What to work on
Only one stretch of the listing below is wanted: every line from the first to the line containing "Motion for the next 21", set down exactly.

════════

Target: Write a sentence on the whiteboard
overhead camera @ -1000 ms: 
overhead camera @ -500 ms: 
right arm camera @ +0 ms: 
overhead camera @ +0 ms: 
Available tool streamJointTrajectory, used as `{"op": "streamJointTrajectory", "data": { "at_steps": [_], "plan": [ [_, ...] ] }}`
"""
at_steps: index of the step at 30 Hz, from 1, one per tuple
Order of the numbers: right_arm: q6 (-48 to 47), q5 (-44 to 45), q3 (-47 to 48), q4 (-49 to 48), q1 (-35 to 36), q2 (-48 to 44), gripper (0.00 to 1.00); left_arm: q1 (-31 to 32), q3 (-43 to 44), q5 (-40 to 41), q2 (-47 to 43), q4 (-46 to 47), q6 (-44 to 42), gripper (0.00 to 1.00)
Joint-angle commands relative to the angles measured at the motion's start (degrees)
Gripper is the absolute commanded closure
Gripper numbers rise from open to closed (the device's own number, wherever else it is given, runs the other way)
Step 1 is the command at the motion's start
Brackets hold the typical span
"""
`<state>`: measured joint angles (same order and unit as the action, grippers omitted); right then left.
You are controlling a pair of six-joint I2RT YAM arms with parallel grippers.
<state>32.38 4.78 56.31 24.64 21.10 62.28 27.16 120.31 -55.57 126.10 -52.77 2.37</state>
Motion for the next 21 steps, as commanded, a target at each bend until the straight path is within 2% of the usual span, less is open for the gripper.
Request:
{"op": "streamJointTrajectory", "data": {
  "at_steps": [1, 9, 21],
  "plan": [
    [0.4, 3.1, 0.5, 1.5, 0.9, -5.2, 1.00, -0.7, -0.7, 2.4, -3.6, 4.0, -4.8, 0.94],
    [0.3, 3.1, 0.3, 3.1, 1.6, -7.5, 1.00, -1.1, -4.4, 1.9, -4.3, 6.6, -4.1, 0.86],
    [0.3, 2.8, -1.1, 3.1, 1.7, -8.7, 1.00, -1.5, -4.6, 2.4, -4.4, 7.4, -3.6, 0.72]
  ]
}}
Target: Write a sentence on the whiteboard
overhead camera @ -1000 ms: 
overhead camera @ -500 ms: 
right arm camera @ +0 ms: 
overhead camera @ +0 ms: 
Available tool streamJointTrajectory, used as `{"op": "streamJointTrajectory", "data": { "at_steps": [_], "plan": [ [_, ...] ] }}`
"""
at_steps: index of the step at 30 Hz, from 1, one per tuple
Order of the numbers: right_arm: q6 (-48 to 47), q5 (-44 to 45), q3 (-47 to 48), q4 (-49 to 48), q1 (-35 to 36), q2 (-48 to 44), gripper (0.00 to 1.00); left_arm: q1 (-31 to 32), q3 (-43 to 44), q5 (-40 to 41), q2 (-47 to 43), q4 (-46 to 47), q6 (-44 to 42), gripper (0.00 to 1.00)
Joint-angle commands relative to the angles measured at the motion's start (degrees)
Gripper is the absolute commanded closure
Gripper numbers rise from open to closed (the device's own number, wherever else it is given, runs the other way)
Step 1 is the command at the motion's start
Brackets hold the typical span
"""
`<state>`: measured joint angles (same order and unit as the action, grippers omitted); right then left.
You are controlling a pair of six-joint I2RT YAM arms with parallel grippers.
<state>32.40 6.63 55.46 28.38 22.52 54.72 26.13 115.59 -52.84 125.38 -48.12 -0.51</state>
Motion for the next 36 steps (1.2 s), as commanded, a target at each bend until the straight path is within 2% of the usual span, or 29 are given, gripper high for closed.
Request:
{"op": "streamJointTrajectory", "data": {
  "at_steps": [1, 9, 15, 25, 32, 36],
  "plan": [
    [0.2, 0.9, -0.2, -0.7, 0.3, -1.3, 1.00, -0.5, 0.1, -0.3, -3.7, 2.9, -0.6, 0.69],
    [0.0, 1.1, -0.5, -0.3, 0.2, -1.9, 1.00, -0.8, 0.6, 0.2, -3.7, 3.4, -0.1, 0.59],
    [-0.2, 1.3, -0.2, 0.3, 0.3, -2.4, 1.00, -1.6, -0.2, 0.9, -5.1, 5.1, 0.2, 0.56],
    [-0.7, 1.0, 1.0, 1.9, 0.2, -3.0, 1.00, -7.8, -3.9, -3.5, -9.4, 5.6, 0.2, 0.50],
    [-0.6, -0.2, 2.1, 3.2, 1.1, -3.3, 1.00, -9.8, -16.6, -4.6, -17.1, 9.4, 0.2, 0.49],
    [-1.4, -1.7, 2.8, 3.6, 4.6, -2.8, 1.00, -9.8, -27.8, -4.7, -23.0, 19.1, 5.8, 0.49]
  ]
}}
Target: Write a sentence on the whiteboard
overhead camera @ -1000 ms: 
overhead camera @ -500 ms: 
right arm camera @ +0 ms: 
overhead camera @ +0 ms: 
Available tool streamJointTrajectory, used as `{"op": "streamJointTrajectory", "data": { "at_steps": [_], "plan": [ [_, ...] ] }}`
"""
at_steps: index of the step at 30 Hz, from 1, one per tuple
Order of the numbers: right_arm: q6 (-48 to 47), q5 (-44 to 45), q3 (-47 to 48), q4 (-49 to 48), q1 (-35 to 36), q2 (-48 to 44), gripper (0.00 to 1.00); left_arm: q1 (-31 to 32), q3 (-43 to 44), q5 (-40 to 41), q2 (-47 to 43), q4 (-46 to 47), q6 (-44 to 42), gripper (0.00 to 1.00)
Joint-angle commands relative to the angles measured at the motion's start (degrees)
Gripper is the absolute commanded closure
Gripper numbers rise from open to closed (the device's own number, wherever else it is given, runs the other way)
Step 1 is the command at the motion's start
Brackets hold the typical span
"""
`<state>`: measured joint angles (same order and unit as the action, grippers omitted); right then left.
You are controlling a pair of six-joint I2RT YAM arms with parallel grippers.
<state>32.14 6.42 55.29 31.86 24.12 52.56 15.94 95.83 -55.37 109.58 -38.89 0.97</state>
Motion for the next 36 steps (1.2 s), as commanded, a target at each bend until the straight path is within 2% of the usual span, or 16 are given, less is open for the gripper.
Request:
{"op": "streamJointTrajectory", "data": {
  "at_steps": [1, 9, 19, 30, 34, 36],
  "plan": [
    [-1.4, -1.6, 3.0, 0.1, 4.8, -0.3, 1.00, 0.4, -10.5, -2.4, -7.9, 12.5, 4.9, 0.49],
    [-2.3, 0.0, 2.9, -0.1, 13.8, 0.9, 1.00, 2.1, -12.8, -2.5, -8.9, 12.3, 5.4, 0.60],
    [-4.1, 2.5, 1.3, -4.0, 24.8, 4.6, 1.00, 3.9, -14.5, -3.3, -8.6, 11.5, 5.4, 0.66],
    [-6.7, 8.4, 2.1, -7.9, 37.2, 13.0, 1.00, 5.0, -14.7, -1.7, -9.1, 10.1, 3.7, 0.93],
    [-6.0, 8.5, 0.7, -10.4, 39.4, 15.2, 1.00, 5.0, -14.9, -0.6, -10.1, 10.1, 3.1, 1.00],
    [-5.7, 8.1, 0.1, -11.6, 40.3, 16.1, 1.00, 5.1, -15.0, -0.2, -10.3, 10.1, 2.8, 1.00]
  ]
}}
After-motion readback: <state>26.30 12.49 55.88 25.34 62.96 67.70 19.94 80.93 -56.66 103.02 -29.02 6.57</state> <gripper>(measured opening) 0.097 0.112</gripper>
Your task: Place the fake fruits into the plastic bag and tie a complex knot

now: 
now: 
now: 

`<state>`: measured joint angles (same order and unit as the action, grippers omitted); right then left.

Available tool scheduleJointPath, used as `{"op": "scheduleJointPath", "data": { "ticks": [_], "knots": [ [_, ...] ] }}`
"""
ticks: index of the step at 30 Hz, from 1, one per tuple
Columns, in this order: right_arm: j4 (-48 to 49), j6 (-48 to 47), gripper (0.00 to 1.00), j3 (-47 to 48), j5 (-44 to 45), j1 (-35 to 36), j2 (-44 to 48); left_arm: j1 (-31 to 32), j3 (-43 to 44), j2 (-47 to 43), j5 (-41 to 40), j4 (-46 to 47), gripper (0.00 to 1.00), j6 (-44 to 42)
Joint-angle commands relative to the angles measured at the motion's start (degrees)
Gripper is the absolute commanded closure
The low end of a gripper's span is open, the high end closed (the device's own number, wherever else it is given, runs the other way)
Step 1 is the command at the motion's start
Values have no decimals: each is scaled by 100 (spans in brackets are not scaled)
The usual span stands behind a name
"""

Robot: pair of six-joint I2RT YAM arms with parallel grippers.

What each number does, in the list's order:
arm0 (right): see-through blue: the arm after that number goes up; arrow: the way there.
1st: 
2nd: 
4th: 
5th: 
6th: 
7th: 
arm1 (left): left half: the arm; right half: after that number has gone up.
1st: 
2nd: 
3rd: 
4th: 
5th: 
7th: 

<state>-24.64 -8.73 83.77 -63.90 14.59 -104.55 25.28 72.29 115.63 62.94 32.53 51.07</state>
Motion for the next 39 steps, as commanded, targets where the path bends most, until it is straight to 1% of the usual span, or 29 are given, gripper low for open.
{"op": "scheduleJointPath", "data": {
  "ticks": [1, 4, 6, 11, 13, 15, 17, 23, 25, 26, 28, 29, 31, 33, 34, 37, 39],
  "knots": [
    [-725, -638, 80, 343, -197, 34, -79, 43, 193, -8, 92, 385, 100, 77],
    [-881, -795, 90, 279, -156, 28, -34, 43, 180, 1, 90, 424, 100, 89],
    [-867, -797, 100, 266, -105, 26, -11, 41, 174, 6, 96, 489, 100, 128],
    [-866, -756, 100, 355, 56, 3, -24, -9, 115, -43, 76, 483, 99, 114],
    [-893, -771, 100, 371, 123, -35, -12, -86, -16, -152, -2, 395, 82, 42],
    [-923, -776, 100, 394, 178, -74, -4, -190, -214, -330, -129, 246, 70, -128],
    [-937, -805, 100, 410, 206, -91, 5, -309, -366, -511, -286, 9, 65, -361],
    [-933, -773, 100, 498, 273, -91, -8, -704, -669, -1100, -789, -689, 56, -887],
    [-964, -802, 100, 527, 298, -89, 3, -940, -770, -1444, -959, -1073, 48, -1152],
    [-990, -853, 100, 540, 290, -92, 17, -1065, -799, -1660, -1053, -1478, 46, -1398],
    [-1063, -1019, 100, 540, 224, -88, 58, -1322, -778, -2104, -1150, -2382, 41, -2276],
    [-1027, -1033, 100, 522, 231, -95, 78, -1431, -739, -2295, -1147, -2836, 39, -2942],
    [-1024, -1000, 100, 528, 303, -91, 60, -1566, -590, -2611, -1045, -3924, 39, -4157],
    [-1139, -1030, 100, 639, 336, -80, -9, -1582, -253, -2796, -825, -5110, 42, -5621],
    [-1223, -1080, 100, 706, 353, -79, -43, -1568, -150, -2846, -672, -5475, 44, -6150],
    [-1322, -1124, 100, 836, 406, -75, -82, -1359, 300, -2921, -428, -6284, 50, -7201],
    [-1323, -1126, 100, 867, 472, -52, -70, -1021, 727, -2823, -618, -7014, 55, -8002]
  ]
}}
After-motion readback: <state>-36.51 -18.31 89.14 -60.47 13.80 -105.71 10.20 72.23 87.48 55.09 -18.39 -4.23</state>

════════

Exercise solution
Target: Write a sentence on the whiteboard
overhead camera @ -1000 ms: 
overhead camera @ -500 ms: 
right arm camera @ +0 ms: 
overhead camera @ +0 ms: 
Available tool streamJointTrajectory, used as `{"op": "streamJointTrajectory", "data": { "at_steps": [_], "plan": [ [_, ...] ] }}`
"""
at_steps: index of the step at 30 Hz, from 1, one per tuple
Order of the numbers: right_arm: q6 (-48 to 47), q5 (-44 to 45), q3 (-47 to 48), q4 (-49 to 48), q1 (-35 to 36), q2 (-48 to 44), gripper (0.00 to 1.00); left_arm: q1 (-31 to 32), q3 (-43 to 44), q5 (-40 to 41), q2 (-47 to 43), q4 (-46 to 47), q6 (-44 to 42), gripper (0.00 to 1.00)
Joint-angle commands relative to the angles measured at the motion's start (degrees)
Gripper is the absolute commanded closure
Gripper numbers rise from open to closed (the device's own number, wherever else it is given, runs the other way)
Step 1 is the command at the motion's start
Brackets hold the typical span
"""
`<state>`: measured joint angles (same order and unit as the action, grippers omitted); right then left.
You are controlling a pair of six-joint I2RT YAM arms with parallel grippers.
<state>32.38 4.78 56.31 24.64 21.10 62.28 27.16 120.31 -55.57 126.10 -52.77 2.37</state>
Motion for the next 21 steps, as commanded, a target at each bend until the straight path is within 2% of the usual span, less is open for the gripper.

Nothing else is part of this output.